PROBLEM REQUIREMENTS
Go through the material and copy each line in which the word "most" shows up.

○ ○ ○ ○ ○ ○ ○

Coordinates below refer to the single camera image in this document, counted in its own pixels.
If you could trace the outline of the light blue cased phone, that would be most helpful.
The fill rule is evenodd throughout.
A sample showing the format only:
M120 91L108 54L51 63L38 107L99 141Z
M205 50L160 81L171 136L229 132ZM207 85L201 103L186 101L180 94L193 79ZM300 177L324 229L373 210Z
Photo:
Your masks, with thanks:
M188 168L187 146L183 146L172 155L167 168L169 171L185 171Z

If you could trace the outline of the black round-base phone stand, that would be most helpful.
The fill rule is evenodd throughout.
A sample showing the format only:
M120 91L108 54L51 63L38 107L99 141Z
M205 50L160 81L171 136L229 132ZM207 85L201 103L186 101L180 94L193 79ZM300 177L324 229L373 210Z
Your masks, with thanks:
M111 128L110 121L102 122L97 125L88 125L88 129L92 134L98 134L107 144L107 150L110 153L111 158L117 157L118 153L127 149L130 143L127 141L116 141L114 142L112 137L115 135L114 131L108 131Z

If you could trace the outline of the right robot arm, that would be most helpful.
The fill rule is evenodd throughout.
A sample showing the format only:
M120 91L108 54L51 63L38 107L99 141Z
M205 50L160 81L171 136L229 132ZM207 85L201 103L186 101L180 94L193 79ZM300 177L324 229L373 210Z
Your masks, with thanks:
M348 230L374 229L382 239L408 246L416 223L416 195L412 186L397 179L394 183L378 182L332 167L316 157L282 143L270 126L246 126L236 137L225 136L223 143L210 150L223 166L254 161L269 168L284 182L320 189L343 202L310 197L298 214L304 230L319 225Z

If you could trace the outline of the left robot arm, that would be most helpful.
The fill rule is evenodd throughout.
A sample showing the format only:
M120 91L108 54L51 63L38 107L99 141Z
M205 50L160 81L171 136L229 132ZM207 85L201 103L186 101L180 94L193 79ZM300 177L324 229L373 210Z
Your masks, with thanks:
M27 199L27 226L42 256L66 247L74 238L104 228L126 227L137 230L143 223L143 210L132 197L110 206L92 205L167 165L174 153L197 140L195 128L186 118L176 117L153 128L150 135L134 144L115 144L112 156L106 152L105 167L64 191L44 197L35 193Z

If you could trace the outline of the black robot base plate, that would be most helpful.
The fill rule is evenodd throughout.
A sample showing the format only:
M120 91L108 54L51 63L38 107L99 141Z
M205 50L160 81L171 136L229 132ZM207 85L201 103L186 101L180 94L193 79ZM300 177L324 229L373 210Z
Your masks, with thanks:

○ ○ ○ ○ ○ ○ ○

WRITTEN ANSWER
If you could trace the outline of the light blue cased phone, that would be most helpful.
If you could trace the outline of the black round-base phone stand, that would be most helpful.
If you could trace the outline of the right robot arm, that would be most helpful.
If you could trace the outline of the left robot arm, that would be most helpful.
If you could trace the outline of the black robot base plate, that would be most helpful.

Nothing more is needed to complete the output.